Paid Up Capital Stock Outstanding at the Close of the Year. This phrase meant the par value of shares issued as reported in Item 1 of the return form and did not include the surplus carried by the corporation. The full amount of stock represented by the par value of the shares issued was regarded as the paid up capital stock, except when such stock was assessable on account of deferred payments, or payable in installments, in which case the amount actually paid on such shares constituted the actual paid up capital stock. (T. D. 2090; Reg. 33, Art. 95.) Where the capital stock of the corporation was issued without par or nominal value, the law provided that the amount of capital stock as represented by such shares would be the amount of cash or its equivalent paid or transferred to the corporation as a consideration for such shares. If such shares were issued as a bonus in connection with shares of preferred stock, the par value of the preferred stock would be the limit which might be claimed as paid up capital stock. If both common and preferred were issued for cash or other equivalent consideration, the amount would be the par value of the preferred stock plus the amount actually paid in on the shares issued without par value. (Letter from Treasury Department dated January 13, 1916; I. T. S. 1918, ¶ 1767.) Neither in the case of stock issued with a par value nor in the case of stock issued without par value could the amount of paid up capital stock be increased except as new capital was paid in and for which additional shares were issued. (Letter from Treasury Department dated January 13, 1916; I. T. S. 1918, 1767.)
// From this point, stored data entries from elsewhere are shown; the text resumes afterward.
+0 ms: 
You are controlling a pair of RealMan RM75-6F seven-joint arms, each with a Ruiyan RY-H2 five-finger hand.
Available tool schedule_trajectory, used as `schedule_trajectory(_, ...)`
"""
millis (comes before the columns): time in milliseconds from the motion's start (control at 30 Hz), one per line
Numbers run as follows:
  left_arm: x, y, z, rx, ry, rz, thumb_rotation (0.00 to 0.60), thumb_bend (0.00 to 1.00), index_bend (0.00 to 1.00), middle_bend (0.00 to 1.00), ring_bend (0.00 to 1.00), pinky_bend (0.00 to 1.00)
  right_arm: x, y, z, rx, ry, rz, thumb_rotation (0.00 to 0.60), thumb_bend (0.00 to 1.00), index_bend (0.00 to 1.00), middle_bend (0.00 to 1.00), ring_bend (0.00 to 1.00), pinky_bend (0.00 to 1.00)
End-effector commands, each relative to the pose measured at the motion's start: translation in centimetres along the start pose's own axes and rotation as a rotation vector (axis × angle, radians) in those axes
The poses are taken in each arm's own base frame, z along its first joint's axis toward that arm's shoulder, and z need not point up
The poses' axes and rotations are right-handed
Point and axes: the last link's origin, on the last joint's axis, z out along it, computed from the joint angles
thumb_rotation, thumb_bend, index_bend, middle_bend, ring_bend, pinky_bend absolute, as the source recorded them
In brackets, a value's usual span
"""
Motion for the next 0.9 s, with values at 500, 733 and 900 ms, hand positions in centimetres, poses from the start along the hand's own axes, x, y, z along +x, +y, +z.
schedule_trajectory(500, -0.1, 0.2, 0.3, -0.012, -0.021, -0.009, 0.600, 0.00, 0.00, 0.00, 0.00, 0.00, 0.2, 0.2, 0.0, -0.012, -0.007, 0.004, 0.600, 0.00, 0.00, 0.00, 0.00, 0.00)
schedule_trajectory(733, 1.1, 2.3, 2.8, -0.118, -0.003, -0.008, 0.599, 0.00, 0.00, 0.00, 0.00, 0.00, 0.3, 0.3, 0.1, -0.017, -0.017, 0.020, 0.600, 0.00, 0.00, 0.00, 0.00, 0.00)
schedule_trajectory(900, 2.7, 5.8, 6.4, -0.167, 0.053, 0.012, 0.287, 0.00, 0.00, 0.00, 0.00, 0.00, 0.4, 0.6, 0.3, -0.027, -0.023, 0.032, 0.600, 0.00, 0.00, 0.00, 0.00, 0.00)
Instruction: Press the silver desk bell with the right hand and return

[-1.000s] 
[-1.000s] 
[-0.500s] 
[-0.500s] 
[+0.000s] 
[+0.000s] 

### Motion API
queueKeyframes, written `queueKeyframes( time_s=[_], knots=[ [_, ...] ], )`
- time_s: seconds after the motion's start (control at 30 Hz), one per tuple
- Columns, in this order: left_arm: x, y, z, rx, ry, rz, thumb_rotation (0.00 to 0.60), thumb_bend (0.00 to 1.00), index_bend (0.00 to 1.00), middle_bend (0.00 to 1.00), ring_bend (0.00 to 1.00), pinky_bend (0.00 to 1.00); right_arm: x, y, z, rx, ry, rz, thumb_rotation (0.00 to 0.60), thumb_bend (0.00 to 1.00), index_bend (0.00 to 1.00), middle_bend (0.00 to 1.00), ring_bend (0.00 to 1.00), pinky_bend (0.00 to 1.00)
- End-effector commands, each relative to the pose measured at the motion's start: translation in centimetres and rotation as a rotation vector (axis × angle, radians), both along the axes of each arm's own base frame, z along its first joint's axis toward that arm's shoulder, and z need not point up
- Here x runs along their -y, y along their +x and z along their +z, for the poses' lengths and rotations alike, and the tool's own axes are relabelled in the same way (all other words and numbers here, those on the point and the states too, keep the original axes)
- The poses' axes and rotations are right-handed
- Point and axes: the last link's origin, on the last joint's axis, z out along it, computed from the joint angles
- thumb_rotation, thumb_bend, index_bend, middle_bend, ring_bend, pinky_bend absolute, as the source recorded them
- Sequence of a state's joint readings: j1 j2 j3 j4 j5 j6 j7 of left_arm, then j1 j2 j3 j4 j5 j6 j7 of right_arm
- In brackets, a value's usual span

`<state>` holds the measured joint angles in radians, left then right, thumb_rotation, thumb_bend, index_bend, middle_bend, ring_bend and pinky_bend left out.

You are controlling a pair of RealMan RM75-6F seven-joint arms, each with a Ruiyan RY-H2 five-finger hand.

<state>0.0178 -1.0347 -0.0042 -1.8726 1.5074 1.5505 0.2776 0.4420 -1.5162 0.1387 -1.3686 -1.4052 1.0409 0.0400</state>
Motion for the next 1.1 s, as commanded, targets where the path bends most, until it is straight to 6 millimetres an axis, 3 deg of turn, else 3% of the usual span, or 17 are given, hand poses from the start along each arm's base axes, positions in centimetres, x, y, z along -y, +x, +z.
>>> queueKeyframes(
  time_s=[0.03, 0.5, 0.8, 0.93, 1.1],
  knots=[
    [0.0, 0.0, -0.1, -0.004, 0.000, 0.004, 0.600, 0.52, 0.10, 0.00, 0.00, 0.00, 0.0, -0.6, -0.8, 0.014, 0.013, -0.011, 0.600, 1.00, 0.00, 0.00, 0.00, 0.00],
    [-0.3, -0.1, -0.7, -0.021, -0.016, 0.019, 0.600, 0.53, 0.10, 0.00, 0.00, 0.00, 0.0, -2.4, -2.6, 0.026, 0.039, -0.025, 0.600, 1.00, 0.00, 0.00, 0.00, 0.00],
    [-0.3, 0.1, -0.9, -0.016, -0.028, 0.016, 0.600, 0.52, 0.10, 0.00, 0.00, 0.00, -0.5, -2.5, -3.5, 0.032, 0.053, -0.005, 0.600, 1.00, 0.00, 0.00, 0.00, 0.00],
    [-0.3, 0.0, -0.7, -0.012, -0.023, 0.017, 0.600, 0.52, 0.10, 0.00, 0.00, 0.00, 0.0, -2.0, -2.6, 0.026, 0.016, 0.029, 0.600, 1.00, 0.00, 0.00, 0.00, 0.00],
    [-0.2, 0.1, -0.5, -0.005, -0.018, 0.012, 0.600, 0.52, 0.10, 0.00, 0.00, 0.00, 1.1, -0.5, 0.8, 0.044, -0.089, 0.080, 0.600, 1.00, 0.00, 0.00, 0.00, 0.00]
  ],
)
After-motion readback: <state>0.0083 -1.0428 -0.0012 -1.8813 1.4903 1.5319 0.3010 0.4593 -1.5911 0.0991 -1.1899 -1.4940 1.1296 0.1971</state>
Interest Paid by Banks on Deposits. In the case of a bank, banking association, loan or trust company, the interest paid on deposits or on moneys received for investment and secured by interest-bearing certificates of indebtedness issued by such bank, banking association, loan or trust company was permitted to be deducted in full. Where a corporation, chartered as a bank, was engaged in the business of selling debenture bonds and guaranteed real estate securities, by a method by which it both paid and received interest, it was held under the 1909 Law that the interest paid out could not be deducted in full as interest paid on deposits, the transaction in no way being a banking transaction. (Middlesex Banking Co. v. Eaton, 233 Fed. 87.) Such interest could probably be deducted as interest paid on indebtedness secured by collateral.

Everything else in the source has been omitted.